Molly Morelli, who spearheads Warrior Canine Connection’s (WCC) Dog Programs, will tell you a lot has changed since she first got involved with service dogs. She not only helped found WCC back in 2011, but she also oversees all programs directly related to the breeding and overall health of each WCC dog.
“There has been a huge shift in the industry,” said Molly. “It used to be competitive, now we work together with so many partners; by doing so, we’ve been able to do some amazing things for the service dog industry. We are much stronger working together than being out there on our own island.”
That’s a sentiment shared by WCC partners, Susquehanna Service Dogs and Hero Dogs, both which have collaborated with WCC on numerous aspects of service dog programming over the years.
Most recently, both organizations joined forces with WCC for its annual eye and heart exam day. Granted this year’s event looked a lot different than in years past due to the pandemic, but despite all the changes, more than 100 dogs from all three service dog nonprofits received eye and heart examinations from ophthalmologist Dr. Nancy Bromberg, VCA Southpaws Veterinary Specialists, and cardiologist Dr. Neal Peckens, Chesapeake Veterinary Cardiology Associates (CVCA).
Deb Tack, executive director, Susquehanna Service Dogs, says she considers her partners to be part of an extended team, complete with shared goals and missions.
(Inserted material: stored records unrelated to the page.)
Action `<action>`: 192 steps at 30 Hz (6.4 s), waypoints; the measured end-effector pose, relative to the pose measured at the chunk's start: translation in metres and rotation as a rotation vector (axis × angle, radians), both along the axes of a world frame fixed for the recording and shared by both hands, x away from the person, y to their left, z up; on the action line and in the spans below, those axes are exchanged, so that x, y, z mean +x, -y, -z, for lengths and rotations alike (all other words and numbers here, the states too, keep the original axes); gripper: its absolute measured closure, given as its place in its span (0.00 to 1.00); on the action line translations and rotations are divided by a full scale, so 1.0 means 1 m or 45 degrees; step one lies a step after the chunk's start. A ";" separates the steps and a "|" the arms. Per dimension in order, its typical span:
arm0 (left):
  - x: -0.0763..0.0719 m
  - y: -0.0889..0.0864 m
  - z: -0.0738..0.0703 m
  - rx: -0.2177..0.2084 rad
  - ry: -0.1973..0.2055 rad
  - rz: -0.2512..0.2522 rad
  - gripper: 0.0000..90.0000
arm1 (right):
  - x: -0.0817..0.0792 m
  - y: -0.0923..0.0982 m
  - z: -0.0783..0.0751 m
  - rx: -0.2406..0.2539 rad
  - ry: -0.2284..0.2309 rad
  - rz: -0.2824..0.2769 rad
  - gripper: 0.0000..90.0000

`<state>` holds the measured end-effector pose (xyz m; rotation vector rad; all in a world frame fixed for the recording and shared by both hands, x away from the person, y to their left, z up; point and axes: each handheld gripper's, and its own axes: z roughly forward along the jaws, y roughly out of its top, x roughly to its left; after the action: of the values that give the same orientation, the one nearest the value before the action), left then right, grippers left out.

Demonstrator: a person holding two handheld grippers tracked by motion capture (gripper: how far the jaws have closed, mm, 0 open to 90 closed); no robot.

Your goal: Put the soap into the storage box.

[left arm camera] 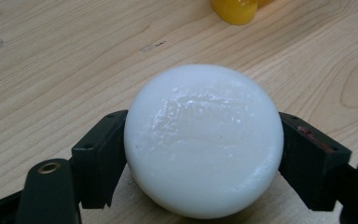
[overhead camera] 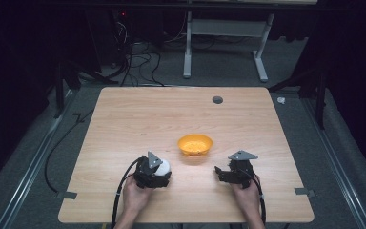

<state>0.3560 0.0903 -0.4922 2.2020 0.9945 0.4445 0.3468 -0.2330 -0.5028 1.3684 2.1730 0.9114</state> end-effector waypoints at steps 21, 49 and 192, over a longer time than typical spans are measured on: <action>-0.003 0.005 -0.028 -0.081 -0.008 0.104 0.26 | 0.000 0.000 0.000 0.004 -0.001 -0.001 0.26; 0.004 0.020 -0.063 -0.059 -0.047 0.202 0.26 | 0.000 0.000 0.000 -0.003 0.002 -0.004 0.25; 0.086 0.094 -0.065 -0.064 -0.017 0.120 0.25 | 0.000 -0.001 0.000 -0.011 0.002 -0.007 0.25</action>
<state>0.4419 -0.0041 -0.4271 2.1990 0.8954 0.3584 0.3470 -0.2323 -0.5029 1.3577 2.1787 0.9036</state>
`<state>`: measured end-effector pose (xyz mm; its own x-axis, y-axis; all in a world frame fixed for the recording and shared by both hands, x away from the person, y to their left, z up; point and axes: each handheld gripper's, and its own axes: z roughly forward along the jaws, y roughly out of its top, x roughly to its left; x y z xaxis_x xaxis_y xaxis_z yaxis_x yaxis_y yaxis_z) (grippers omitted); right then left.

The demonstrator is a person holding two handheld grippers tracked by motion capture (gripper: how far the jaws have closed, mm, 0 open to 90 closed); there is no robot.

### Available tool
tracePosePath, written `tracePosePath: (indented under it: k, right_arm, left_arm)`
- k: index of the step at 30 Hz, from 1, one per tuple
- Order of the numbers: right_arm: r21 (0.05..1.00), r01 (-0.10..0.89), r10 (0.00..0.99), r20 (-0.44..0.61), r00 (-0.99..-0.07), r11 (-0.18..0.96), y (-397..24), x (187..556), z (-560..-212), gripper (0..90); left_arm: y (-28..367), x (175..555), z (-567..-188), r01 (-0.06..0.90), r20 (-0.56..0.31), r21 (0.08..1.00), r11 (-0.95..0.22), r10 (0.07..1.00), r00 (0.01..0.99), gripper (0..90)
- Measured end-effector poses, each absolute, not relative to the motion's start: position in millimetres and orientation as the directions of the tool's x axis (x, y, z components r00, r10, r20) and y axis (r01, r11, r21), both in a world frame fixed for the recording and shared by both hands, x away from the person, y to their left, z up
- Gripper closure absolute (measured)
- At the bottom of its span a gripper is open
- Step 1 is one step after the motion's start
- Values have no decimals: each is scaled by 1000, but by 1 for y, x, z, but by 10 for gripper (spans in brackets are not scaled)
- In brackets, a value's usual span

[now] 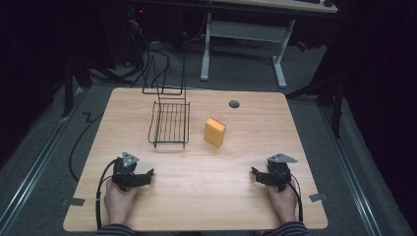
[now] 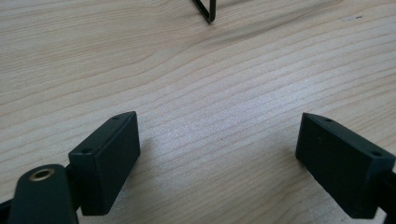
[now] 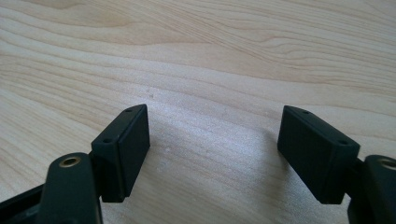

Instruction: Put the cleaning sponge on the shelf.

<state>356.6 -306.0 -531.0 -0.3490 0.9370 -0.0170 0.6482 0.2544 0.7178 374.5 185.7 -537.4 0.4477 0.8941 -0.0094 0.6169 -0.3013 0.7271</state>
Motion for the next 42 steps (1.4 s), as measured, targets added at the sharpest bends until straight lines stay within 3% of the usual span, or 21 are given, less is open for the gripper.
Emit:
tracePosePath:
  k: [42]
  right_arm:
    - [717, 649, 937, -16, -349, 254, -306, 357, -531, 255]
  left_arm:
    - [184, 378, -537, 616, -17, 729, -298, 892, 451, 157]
“As organizations, we are so in-line and in-tune with how we do business, including how we care for and train our dogs — it’s a natural fit,” said Deb. “Especially since the pandemic began, we’ve helped each other out with challenges like puppy transports and breeding. We call each other and say ‘hey, have you had this challenge and what did you do?’ We share, collaborate, brainstorm and help each other trouble shoot.”
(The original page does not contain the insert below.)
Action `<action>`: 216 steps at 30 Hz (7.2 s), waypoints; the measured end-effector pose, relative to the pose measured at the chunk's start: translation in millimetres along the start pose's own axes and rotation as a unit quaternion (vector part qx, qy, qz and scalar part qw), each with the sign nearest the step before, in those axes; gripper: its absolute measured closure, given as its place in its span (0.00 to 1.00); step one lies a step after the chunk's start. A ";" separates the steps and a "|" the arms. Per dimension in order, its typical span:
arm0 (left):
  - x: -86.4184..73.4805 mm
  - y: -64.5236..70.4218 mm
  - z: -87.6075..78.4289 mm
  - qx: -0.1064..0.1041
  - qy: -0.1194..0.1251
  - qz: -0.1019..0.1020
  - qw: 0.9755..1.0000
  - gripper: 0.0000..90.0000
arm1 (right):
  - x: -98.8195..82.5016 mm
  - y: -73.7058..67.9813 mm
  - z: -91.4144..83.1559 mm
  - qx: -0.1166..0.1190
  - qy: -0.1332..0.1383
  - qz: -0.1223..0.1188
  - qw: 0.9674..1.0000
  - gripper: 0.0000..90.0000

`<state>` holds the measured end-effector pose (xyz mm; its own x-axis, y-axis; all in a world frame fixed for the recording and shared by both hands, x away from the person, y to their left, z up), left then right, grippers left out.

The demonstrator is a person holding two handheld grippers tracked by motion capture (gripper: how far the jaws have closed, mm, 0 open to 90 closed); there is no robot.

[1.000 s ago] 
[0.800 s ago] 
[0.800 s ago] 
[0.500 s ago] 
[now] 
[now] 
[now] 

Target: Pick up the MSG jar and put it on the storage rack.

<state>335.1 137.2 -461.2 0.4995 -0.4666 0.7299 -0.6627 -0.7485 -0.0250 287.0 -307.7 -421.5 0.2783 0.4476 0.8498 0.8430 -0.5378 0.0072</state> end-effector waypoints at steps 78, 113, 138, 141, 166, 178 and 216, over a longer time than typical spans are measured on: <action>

Jennifer Lund, founder & program director, Hero Dogs, echoes the sentiments, and says that at the end of the day, it’s all about working together to help those who need it.
“Our goal is to place assistance dogs to help people with disabilities increase their independence — it’s a shared mission between us and partner organizations,” said Jennifer. “There is no shortage of need. By working together, we can only improve our collective ability to help as many people as we can while ensuring we have the best match for the individual and the dog.”